Vendo a avó com o envelope na mão, ele, curioso, quis saber

– O que é isso, vó?

Aurora abriu o envelope e extraiu de dentro dele a folha de papel cujo conteúdo queria decifrar e mostrou-o a Pedro

– Me diz o que está escrito aqui.

O menino pegou o papel na mão, olhou, olhou e depois respondeu para a avó

– Vó, não diz nada aqui.

Ela, incrédula, insistiu

– Como assim não diz nada?

No que Pedro confirmou

– Não tem nada escrito.

Não satisfeita, Aurora então lançou um

– Então o que é isso aqui?

enquanto apontava o dedo para o desenho de um coração vermelho a preencher a parte central da folha de papel

– É o desenho de um coração, vó

respondeu-lhe Pedro, algo incrédulo por ver a avó incapaz de entender aquele desenho tão simples.

Aurora ficava a olhar para a imagem do coração ao centro da folha de papel que segurava firme em suas mãos, como se visse e talvez sentisse algo pela primeira vez na vida, tamanho era o estranhamento expresso em seus olhos. 

— De quem é essa cartinha, vó?

Inquiriu-lhe Pedro, chamando de cartinha aquela simples folha de papel com a figura vermelha de um coração ao centro, como se tivesse sido pintada à canetinha.

Aurora refletiu por alguns instantes, enquanto seu olhar ia da folha de papel para a vigília da porta da loja, pois havia sempre o risco de trombadinhas passarem por ali e roubarem algum produto que estivesse mais à mão, e depois voltava para a folha de papel. Refletiu mais um pouco e com os olhos a brilhar devido ao orvalho dos velhos, sob o sol forte que invadia a loja naquele horário, respondeu-lhe numa tristeza bondosa de avó

— Deve ser de alguém que vê sua avó como uma gorda.

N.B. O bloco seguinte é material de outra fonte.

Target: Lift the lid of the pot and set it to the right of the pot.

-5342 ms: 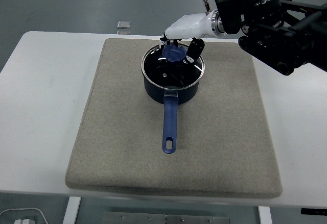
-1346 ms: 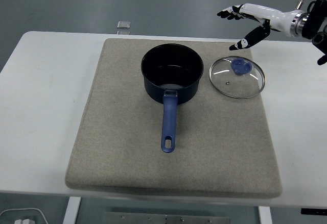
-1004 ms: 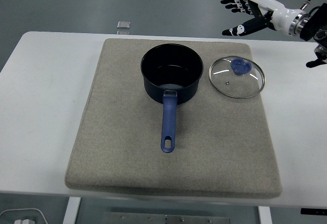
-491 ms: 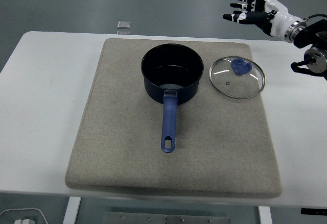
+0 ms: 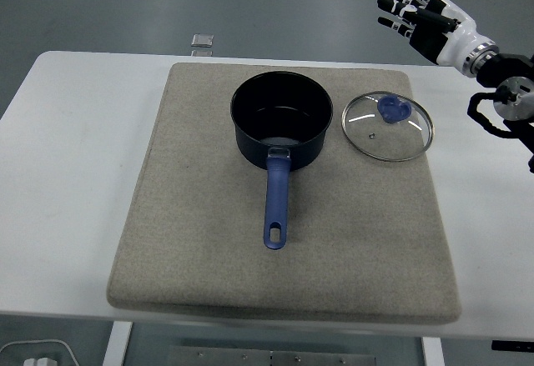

Incapaz de qualquer compreensão daquela figura fosse como órgão do corpo propriamente dito e menos ainda como símbolo do amor, ela viu na figura vermelha daquele coração ocupando todo o centro da folha de papel, desenhado com linhas irregulares, que, tal como uma carta, tinham colocado dentro de um envelope e feito passar por debaixo da soleira da porta da loja, apenas e tão somente a imagem de sua caricatura.